I don't doubt many who attended the "tea parties" were there honestly, but Fox News has no business being a part of this. Cover it, yeah. But the network is quickly finding itself so marginalized in the national debate that it risks no longer mattering except for a few crazies. That's not the GOP I want.

Concerned Citizen said...

Yeah, perhaps the 'real life' jab was a bit out of line. But will you agree that your view of current events is significantly different from someone outside of academia?

Why focus on Fox. Do you honestly believe that other media are more balanced. CNN, MSNBC, The New York Times - they all exhibit a bias beyond 'reporting' news. They are attempting to drive the news and by extension public opinion.

Perhaps it would help if I was the one in your class… ;-)

Hollander said...

No problem. I'm just bitter about having to spend a nice afternoon mowing my stupid yard -- after I finish cleaning limbs from our recent storm.

Fox talks about the news more than it reports the news. That's brilliant from a marketing standpoint, but journalistically it's not even in the ballpark of even CNN, which isn't what it used to be. The NYTimes breaks stories every day that others follow; they put people all over the world, at great expense and danger, and simply put no one does it better except in some areas, the Wall Street Journal or perhaps The Financial Times.MSNBC is as loonie to the left as Fox is wacko to the right. Olbermann scares me.

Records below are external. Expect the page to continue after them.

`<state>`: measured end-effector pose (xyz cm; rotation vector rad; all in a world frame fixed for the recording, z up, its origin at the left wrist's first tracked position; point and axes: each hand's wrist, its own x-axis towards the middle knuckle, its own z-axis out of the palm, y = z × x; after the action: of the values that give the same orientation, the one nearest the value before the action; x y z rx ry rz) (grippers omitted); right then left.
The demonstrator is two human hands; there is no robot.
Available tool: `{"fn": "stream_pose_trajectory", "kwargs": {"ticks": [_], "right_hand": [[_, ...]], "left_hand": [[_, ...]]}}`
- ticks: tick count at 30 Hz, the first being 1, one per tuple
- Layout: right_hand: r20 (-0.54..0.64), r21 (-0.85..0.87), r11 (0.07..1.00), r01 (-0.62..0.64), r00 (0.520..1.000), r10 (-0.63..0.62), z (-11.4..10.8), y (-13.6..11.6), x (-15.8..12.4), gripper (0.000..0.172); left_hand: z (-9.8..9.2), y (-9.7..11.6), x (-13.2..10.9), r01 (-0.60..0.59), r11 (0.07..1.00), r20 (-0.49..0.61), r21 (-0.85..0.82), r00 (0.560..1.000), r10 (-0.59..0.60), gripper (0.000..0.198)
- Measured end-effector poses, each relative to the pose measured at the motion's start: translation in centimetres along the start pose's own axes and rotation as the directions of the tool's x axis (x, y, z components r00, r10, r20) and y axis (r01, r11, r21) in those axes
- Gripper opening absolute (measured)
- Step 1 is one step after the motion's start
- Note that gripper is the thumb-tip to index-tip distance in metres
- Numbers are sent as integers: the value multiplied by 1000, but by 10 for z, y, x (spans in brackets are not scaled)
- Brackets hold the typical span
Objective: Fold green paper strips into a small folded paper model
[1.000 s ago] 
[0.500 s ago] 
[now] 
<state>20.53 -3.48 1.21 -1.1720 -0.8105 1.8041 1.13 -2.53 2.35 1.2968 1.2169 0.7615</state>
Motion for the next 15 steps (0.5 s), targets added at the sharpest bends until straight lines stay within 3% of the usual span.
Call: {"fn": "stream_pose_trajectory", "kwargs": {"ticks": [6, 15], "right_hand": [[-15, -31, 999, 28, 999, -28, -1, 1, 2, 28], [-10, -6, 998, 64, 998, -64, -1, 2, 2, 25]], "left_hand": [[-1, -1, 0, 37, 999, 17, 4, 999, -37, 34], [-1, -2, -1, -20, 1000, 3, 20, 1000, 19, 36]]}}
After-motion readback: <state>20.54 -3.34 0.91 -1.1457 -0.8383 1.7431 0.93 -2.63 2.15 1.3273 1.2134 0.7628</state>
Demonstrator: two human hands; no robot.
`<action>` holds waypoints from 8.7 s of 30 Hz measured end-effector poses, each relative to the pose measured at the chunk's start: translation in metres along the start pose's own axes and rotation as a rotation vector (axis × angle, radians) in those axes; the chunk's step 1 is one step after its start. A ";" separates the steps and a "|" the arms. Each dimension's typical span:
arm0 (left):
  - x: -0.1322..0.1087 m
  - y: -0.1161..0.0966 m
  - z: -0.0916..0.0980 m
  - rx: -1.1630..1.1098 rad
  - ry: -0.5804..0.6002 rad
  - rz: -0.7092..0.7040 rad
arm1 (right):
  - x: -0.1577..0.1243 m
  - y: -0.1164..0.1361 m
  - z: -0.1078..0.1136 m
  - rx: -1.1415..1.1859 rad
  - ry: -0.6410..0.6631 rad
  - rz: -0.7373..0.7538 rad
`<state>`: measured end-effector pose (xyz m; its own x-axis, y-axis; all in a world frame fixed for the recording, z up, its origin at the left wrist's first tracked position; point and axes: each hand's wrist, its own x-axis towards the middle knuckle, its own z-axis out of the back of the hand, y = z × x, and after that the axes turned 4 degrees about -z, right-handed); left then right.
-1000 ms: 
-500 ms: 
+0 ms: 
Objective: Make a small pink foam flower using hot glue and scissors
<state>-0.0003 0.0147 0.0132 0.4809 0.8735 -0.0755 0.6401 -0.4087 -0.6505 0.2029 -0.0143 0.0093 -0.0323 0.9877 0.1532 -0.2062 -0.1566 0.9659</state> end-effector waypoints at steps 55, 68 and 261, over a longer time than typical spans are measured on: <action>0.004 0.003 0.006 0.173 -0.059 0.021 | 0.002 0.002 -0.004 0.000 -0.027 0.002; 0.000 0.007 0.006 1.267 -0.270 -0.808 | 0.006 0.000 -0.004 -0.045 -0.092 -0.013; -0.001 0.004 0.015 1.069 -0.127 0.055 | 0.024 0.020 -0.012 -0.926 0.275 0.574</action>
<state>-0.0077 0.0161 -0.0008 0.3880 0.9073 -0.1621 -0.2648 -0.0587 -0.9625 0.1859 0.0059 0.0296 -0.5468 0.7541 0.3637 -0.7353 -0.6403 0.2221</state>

The news audience has shrunk. It's smaller, more partisan and ideological, because most Americans locate themselves somewhere in the middle and find all this silliness, well, er, silly. They've tuned out. CNN at least struggles to not be a mouthpiece for one party, to put guys like Lou Dobbs on, to not set up straw men like Hannity and knock 'em down with a feather, and it's not sponsoring a set of rallies that is GOP-in-no-disguise.

So my main thesis remains unchanged, that Fox risks becoming irrelevant in the coming policy debate. I'm hoping the GOP doesn't do the same.

Concerned Citizen said...

I find them both wanting in ture journalism, but Fox reports (or presents) topics that I find speaks to my own thoughts and positions. Hannity is an entainer first and foremost, but again tends to speak to my positions. Fox may become irrelevent, but only if the left learns to listen to the folks who are actually paying the taxes to support the kept population the left targets for support. I will stop by from time to time and see what is on your mind. I enjoy the exchange. Not tomorrow though, I have to cut the grass and do a bit of maintenance on the cars.